An easy way to give the guest network access is to give it passthrough access to the ethernet controller. This is done much in the same way as enabling passthrough access to the sata controller. In the configuration section in projects/vm-examples/minimal/minimal.camkes, add to the list of io ports, pci devices and irqs to pass through:

vm0_config.ioports = [
    {"start":0x4080, "end":0x4090, "pci_device":0x1f, "name":"SATA"},
    {"start":0x4090, "end":0x40a0, "pci_device":0x1f, "name":"SATA"},
    {"start":0x40b0, "end":0x40b8, "pci_device":0x1f, "name":"SATA"},
    {"start":0x40b8, "end":0x40c0, "pci_device":0x1f, "name":"SATA"},
    {"start":0x40c8, "end":0x40cc, "pci_device":0x1f, "name":"SATA"},
    {"start":0x40cc, "end":0x40d0, "pci_device":0x1f, "name":"SATA"},
    {"start":0x3000, "end":0x3020, "pci_device":0, "name":"Ethernet5"}, // <--- Add this entry
];

vm0_config.pci_devices = [
    {   
        "name":"SATA",
        "bus":0,
        "dev":0x1f,
        "fun":2,
        "irq":"SATA",
        "memory":[],
    },

    // Add this entry:
    {
        "name":"Ethernet5",
        "bus":5,
        "dev":0,
        "fun":0,
        "irq":"Ethernet5",
        "memory":[
            {"paddr":0xc0500000, "size":0x20000, "page_bits":12},
            {"paddr":0xc0520000, "size":0x4000, "page_bits":12},
        ],
    },
];

vm0_config.irqs = [
    {"name":"SATA", "source":19, "level_trig":1, "active_low":1, "dest":11},
    {"name":"Ethernet5", "source":0x11, "level_trig":1, "active_low":1, "dest":10}, // <--- Add this entry
];

You should have added a new entry to each of the three lists that describe passthrough devices.
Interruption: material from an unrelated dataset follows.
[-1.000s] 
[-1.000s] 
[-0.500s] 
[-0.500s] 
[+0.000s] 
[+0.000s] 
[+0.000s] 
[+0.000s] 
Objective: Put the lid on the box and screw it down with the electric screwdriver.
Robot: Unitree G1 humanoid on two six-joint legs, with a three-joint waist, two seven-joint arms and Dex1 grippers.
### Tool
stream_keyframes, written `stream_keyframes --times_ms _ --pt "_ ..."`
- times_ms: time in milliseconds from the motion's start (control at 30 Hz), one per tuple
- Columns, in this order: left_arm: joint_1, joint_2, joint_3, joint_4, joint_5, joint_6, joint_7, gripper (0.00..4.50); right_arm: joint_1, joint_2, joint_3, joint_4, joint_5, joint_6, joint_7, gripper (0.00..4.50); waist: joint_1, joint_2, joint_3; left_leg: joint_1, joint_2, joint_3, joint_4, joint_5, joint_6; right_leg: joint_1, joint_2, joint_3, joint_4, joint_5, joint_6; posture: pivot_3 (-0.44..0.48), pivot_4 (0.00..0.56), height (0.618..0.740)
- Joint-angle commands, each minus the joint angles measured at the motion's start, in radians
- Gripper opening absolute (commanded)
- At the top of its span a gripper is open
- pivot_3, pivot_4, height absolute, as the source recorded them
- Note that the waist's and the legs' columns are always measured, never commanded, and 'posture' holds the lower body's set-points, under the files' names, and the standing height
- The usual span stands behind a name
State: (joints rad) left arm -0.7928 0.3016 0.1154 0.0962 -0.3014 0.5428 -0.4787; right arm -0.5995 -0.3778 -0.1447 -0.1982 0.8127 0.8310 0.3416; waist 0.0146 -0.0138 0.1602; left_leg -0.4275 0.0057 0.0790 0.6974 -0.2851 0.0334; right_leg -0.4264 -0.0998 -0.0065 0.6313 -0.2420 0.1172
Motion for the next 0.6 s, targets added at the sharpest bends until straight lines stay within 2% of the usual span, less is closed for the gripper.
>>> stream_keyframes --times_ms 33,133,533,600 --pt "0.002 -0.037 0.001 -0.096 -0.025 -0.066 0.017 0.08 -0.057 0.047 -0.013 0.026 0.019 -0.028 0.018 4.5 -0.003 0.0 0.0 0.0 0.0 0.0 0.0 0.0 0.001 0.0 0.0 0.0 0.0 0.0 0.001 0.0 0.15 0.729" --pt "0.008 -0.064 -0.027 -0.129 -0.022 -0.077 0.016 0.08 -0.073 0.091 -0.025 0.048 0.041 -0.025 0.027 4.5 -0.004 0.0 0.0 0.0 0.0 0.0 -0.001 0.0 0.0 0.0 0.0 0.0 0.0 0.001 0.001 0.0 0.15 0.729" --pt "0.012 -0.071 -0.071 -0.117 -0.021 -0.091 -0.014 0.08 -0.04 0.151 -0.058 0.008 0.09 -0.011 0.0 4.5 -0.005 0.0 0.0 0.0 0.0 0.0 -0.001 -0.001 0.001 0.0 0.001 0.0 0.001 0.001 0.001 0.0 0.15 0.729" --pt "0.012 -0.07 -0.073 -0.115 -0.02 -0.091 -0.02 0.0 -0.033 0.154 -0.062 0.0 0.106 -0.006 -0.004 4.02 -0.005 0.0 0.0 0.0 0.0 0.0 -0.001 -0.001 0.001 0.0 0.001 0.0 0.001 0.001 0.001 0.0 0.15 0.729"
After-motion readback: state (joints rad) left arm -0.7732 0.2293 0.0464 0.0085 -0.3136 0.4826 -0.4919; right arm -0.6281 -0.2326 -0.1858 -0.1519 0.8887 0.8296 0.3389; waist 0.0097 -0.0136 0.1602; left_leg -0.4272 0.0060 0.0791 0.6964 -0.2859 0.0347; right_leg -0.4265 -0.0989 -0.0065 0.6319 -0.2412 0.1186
Building and running:

$ ip addr
1: lo: <LOOPBACK,UP,LOWER_UP> mtu 65536 qdisc noqueue state UNKNOWN group default qlen 1
    link/loopback 00:00:00:00:00:00 brd 00:00:00:00:00:00
    inet 127.0.0.1/8 scope host lo
       valid_lft forever preferred_lft forever
    inet6 ::1/128 scope host 
       valid_lft forever preferred_lft forever
2: enp0s2: <BROADCAST,MULTICAST,UP,LOWER_UP> mtu 1500 qdisc pfifo_fast state UP group default qlen 1000
    link/ether 00:d0:81:09:0c:7d brd ff:ff:ff:ff:ff:ff
    inet 10.13.1.87/23 brd 10.13.1.255 scope global dynamic enp0s2
       valid_lft 14378sec preferred_lft 14378sec
    inet6 2402:1800:4000:1:90b3:f9d:ae22:33b7/64 scope global temporary dynamic 
       valid_lft 86390sec preferred_lft 14390sec
    inet6 2402:1800:4000:1:aa67:5925:2cbc:928f/64 scope global mngtmpaddr noprefixroute dynamic 
       valid_lft 86390sec preferred_lft 14390sec
    inet6 fe80::cc47:129d:bdff:a2da/64 scope link 
       valid_lft forever preferred_lft forever
3: sit0@NONE: <NOARP> mtu 1480 qdisc noop state DOWN group default qlen 1
    link/sit 0.0.0.0 brd 0.0.0.0
$ ping google.com
PING google.com (172.217.25.142) 56(84) bytes of data.
64 bytes from syd15s03-in-f14.1e100.net (172.217.25.142): icmp_seq=1 ttl=51 time=2.17 ms
64 bytes from syd15s03-in-f14.1e100.net (172.217.25.142): icmp_seq=2 ttl=51 time=1.95 ms
64 bytes from syd15s03-in-f14.1e100.net (172.217.25.142): icmp_seq=3 ttl=51 time=1.99 ms
64 bytes from syd15s03-in-f14.1e100.net (172.217.25.142): icmp_seq=4 ttl=51 time=2.20 ms

Figuring out information about PCI devices

To add a new passthrough device, or access a pci device in general, we need to know which io ports it uses, which interrupts it’s associated with, and the physical addresses of any memory-mapped io regions it uses. The easiest way to find this information is to boot linux natively, and run the command lspci -vv.